Your answer should hold all lines of the entries that include the word "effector".

--*--

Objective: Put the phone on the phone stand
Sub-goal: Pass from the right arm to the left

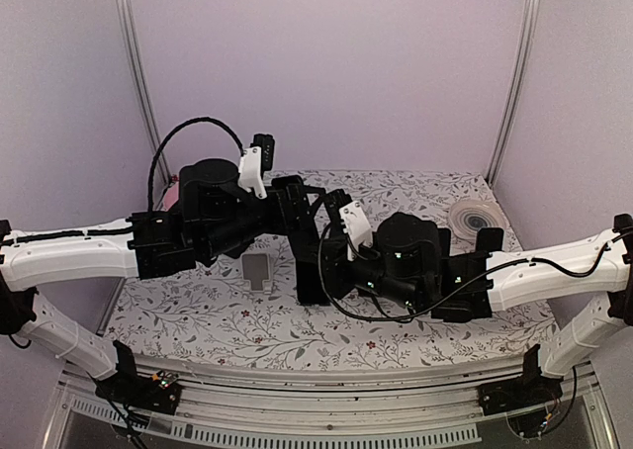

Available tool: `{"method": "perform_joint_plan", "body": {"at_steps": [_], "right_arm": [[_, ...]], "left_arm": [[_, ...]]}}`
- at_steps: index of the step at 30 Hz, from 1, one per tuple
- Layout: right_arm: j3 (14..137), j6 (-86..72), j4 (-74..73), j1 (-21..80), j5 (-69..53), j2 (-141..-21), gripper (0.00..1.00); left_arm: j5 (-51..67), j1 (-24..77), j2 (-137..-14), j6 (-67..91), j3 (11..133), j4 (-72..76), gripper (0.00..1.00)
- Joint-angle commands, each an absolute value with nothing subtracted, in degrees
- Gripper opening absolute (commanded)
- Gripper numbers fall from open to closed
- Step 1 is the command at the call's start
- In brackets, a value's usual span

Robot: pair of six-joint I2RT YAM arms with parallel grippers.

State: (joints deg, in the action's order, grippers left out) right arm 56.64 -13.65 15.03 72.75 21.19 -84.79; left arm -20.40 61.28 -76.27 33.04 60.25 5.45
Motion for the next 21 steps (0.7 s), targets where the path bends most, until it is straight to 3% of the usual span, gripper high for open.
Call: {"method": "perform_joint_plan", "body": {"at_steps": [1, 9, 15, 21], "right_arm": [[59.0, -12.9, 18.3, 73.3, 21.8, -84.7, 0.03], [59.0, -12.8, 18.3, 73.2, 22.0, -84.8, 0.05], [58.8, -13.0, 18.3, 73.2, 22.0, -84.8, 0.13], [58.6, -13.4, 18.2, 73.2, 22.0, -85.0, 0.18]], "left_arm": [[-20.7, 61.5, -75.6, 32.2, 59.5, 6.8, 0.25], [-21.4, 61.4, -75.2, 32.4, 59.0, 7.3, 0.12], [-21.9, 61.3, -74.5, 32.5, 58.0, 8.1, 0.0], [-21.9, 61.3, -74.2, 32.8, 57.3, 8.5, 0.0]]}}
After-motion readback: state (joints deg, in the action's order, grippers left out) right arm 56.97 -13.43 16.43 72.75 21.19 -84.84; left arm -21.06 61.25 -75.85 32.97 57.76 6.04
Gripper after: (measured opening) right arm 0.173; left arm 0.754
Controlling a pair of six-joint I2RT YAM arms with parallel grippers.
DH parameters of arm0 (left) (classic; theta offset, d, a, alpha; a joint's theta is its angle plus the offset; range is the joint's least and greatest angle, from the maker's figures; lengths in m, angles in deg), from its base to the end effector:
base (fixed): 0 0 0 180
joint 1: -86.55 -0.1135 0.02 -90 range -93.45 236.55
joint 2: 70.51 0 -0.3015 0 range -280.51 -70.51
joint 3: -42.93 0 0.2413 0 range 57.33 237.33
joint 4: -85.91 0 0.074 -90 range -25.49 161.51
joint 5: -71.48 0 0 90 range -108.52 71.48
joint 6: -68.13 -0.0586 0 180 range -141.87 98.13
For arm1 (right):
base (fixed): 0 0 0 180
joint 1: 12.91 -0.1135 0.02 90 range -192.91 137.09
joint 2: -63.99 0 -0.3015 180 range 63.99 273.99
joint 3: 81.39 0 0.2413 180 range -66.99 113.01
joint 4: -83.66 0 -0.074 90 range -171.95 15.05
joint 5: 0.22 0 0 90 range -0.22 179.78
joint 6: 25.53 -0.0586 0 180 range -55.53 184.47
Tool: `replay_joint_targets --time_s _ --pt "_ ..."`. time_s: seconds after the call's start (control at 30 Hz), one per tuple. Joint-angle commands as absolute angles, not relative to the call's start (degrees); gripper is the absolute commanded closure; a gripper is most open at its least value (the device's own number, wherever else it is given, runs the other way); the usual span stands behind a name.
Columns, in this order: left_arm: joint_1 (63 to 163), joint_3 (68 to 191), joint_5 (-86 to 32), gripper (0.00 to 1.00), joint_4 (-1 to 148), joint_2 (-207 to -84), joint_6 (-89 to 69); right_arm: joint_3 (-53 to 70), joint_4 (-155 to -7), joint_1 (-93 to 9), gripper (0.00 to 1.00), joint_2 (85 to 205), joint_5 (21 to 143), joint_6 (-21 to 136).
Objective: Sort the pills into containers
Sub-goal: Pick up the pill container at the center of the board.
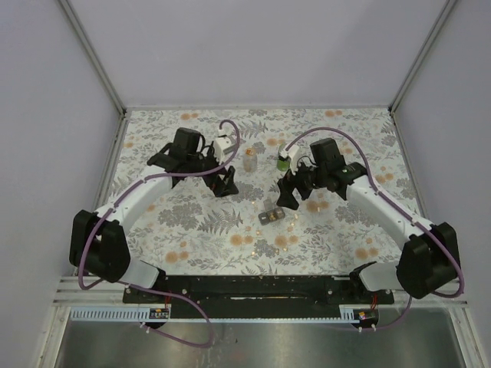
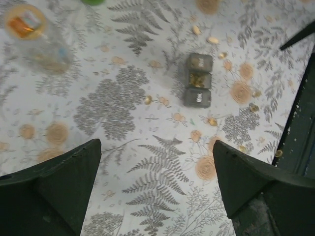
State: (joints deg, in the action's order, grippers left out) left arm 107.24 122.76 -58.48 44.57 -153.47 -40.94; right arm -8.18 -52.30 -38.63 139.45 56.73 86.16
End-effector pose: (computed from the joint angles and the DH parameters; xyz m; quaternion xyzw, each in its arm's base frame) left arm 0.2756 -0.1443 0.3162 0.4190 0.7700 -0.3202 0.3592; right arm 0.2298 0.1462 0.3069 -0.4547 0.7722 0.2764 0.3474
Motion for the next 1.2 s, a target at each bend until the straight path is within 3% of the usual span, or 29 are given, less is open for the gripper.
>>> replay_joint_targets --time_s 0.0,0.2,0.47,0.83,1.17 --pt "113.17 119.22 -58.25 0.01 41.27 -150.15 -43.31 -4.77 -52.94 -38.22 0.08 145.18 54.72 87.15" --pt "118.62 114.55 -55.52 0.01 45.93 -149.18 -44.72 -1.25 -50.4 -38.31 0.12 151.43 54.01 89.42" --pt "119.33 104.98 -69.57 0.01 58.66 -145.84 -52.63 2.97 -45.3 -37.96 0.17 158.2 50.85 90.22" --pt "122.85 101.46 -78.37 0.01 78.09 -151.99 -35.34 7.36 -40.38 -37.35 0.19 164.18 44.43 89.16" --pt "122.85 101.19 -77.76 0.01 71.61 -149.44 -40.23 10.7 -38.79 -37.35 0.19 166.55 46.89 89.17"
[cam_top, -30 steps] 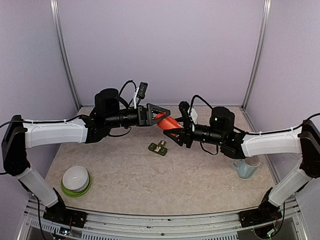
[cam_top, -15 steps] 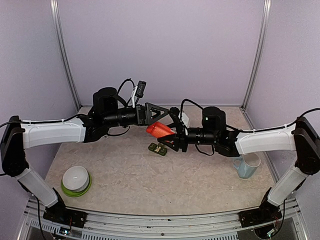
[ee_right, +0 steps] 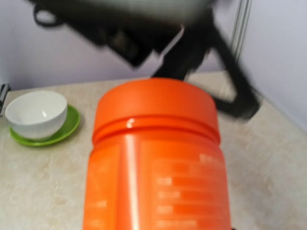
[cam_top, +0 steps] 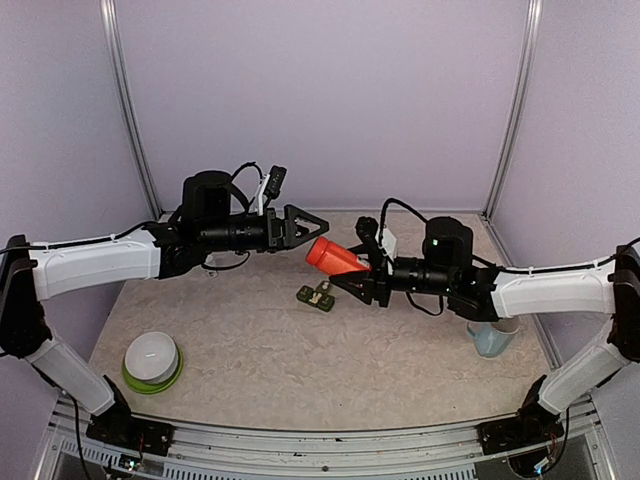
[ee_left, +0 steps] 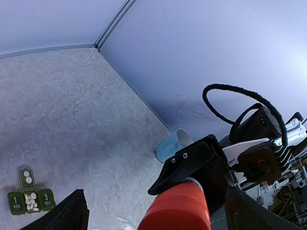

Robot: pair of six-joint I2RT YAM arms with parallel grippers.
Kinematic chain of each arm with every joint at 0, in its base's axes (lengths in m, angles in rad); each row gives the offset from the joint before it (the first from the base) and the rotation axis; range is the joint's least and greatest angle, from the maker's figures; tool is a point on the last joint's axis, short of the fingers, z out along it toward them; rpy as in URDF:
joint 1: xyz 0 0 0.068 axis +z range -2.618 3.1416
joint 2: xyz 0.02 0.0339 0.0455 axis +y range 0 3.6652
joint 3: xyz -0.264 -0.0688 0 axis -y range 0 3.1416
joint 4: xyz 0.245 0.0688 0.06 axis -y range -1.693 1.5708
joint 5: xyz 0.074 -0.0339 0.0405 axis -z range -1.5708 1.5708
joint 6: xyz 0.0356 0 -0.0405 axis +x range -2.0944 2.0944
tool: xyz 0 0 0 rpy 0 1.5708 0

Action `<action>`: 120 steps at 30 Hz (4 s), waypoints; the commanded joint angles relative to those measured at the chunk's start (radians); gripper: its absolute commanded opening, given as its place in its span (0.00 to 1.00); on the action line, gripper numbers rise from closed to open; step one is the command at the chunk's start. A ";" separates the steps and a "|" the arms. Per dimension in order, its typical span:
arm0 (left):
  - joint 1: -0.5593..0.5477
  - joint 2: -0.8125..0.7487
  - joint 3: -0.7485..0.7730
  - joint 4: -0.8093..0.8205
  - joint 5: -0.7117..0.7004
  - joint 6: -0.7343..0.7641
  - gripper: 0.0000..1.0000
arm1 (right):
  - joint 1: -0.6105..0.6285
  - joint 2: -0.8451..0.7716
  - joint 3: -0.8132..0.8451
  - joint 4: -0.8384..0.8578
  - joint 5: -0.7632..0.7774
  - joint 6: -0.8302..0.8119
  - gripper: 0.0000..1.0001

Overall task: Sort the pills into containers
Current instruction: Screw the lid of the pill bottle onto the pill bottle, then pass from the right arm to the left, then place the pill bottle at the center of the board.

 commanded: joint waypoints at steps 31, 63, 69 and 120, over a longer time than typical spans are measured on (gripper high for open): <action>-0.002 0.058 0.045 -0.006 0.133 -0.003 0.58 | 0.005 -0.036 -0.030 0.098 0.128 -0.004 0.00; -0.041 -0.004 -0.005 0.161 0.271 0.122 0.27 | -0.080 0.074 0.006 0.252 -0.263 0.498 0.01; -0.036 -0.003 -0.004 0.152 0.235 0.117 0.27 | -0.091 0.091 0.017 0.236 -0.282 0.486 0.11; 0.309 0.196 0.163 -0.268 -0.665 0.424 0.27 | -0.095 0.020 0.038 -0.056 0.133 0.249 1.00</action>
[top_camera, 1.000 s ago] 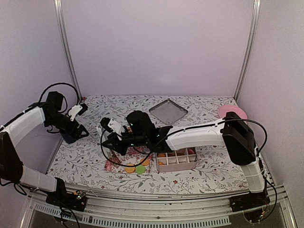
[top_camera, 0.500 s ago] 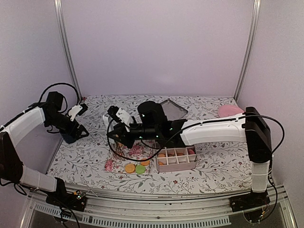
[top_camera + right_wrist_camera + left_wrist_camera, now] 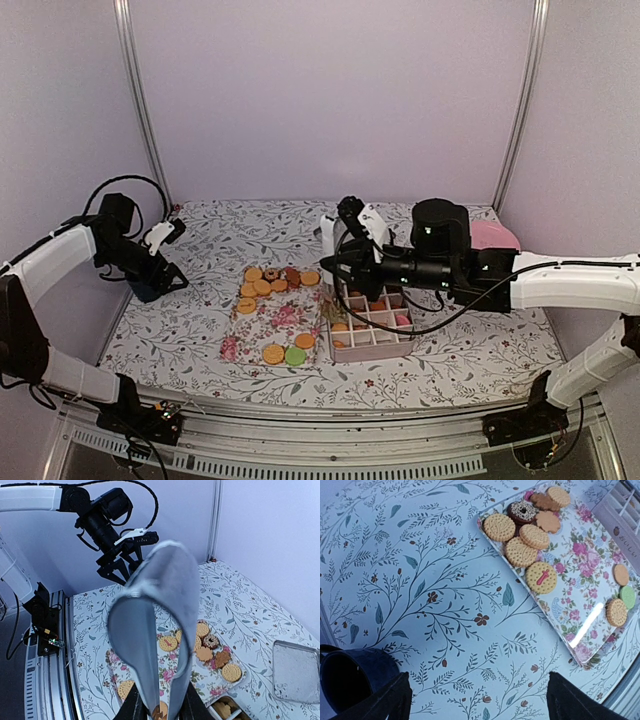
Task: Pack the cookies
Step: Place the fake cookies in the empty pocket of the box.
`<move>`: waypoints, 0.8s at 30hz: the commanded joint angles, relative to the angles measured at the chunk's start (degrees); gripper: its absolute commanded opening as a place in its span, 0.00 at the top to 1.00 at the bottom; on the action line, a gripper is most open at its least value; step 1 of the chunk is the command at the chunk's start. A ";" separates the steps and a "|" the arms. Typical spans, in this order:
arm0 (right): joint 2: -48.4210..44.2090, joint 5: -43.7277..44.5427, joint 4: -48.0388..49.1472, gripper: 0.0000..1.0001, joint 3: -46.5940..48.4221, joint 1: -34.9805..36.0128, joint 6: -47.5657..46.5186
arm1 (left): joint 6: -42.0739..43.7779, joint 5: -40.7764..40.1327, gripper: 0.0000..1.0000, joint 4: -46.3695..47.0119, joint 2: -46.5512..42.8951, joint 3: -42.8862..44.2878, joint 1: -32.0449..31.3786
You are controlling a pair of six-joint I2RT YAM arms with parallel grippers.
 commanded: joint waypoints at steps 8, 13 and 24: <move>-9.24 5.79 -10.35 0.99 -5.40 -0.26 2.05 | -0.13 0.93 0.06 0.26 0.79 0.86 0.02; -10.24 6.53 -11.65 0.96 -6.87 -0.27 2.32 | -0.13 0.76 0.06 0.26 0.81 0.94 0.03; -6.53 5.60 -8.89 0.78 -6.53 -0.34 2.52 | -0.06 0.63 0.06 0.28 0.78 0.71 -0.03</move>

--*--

**Exercise result:**
DH parameters of arm0 (left) (classic; theta offset, d, a, alpha; a joint's theta is its angle plus the offset; range is the joint's least and greatest angle, from the maker's figures; lengths in m, angles in deg), from its base to the end effector:
End-effector pose: (computed from the joint angles and the DH parameters; xyz m; quaternion xyzw, each in its arm's base frame) left arm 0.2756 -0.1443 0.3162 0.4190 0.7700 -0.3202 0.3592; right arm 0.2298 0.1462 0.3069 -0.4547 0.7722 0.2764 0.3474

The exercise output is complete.